Les hommes ont des enfants plus tard que les femmes

La démographie a une longue tradition d’analyser l’âge des femmes à la naissance de leurs enfants, tandis que l’âge des pères est moins souvent utilisé. La comparaison des deux fait apparaitre des différences d’âge dans les comportements de fécondité, fortement liées aux normes de conjugalité. L’article de conjoncture démographique de la revue Population fait le point sur ces données.

L’âge augmente pour les mères comme pour les pères

En France en 2013, l’âge moyen (calculé à partir des taux de fécondité par âge) à la naissance des enfants était de 30,2 ans pour les femmes et de 33,1 ans pour les hommes, mais ces chiffres ont varié au cours du temps. À la fin des années 1940, ces âges étaient respectivement de 28,4 ans et 31,7 ans.
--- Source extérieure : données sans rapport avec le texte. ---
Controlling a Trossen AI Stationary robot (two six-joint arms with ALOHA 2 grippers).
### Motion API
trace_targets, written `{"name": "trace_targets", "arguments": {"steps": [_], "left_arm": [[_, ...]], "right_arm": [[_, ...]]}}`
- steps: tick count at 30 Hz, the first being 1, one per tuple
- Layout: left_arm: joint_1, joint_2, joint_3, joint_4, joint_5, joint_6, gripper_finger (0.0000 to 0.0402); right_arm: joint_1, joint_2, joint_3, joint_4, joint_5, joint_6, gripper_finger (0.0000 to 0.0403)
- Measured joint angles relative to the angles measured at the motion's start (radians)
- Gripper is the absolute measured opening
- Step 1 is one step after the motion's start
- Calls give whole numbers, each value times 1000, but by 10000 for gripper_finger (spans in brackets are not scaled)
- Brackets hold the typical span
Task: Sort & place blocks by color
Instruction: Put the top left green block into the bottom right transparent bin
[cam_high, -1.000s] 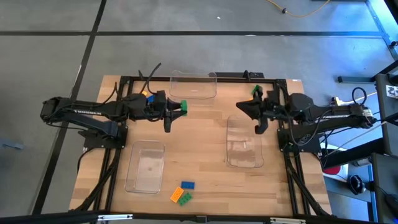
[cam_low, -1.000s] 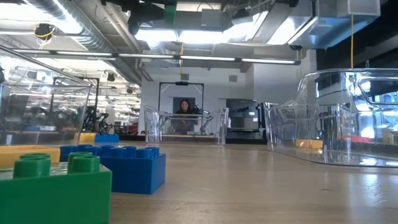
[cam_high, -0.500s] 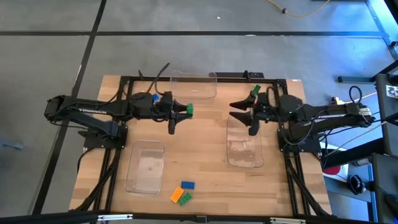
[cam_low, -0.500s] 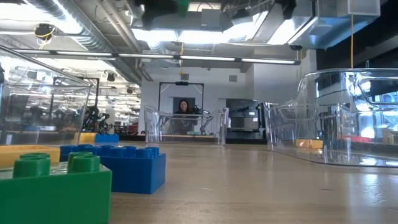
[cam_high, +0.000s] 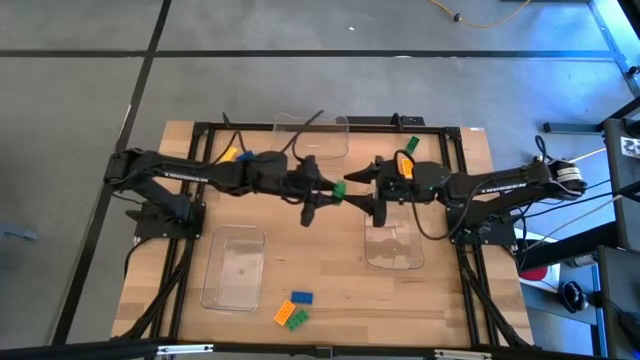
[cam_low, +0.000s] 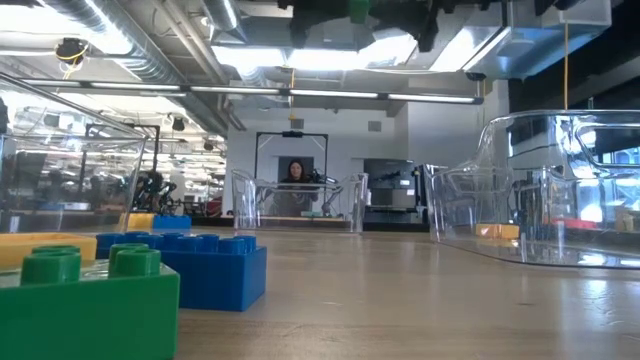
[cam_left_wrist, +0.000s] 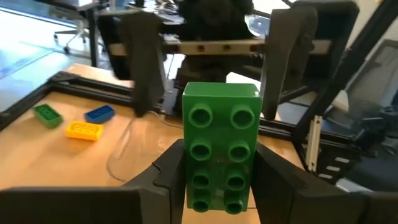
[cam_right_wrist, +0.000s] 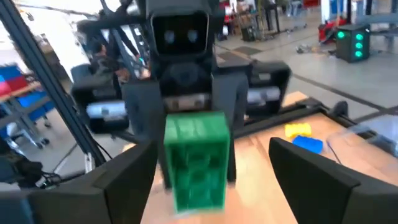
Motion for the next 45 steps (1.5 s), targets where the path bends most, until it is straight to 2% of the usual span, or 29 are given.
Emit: {"name": "trace_targets", "arguments": {"steps": [9,16,26,30,33,36,39,41,45], "left_arm": [[-6,21,3,77,-3,-8,126],[-6,22,3,70,-7,-7,126],[-6,22,3,65,-6,2,126],[-5,22,3,62,-6,-11,128],[5,22,3,57,0,-36,162],[29,-5,2,-13,26,-41,208],[61,-58,2,-130,38,-41,237],[81,-108,-1,-232,36,-34,244],[120,-228,1,-406,25,-6,243]], "right_arm": [[2,20,0,34,-39,0,302],[17,62,0,132,-39,0,249],[17,64,0,121,-36,-4,144],[17,64,0,120,-38,-2,142],[17,59,0,115,-38,0,142],[14,23,-2,49,-37,-4,142],[3,-60,-1,-77,-52,-19,142],[-6,-124,-1,-190,-47,-30,142],[-16,-268,-1,-403,30,-27,142]]}}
L’âge moyen à la naissance des enfants avait baissé dans les années 1970 : il était de 26,5 ans pour les femmes et 29,5 ans pour les hommes. Les âges où la fécondité est la plus forte évoluent au fil des générations. En 2013, c’est à 30 ans que la fécondité des femmes était la plus élevée, alors qu’en 1966, le taux maximum de fécondité s’observait à 23 ans.

Taux de fécondité par âge des femmes et des hommes en 1946, 1966, 1986, 2006 et 2013 (naissances pour 1 000 personnes)

L’écart d’âge se maintient entre pères et mères, comme entre conjoints

L’écart d’âge moyen à la maternité et à la paternité est resté stable depuis 1946 : environ 3 ans. Il correspond à l’écart d’âge entre conjoints : en moyenne dans les couples de sexe différent les hommes sont plus âgés que leur compagne, même s’il tend à se réduire, il reste supérieur à 2 ans, et est plus élevé au sein des couples mariés que pacsés.

Nombre total d’enfants : une différence entre femmes et hommes

La dernière enquête Famille et logements réalisée en 2011, permet d’estimer la proportion de personnes qui, à l’âge de 50 ans, n’ont eu aucun enfant. C’est le cas de 13,5 % des femmes nées entre 1961 et 1965, et de 20,6 % des hommes de la même génération. Cette situation concerne plus souvent les femmes très diplômées, les hommes peu diplômés et les personnes n’ayant jamais vécu en couple. Les hommes moins diplômés étaient plus souvent exclus du marché du travail alors que pour les femmes, les plus diplômées étaient plus souvent sans conjoint. Cette tendance s’inverse pour les femmes pour les générations récentes. On peut donc s’attendre à ce qu’à l’avenir l’infécondité soit plus forte en bas de l’échelle sociale, aussi bien pour les hommes que pour les femmes. En effet, au sein de la société française, la vie en couple reste une condition préalable relativement forte à l’entrée en parentalité.

Les résultats présentés sont issus des données d’état civil publiées par l’Insee. Ils proviennent des bulletins établis pour chaque naissance ayant lieu sur le territoire ; les bulletins permettent de renseigner des informations similaires pour les pères et pour les mères.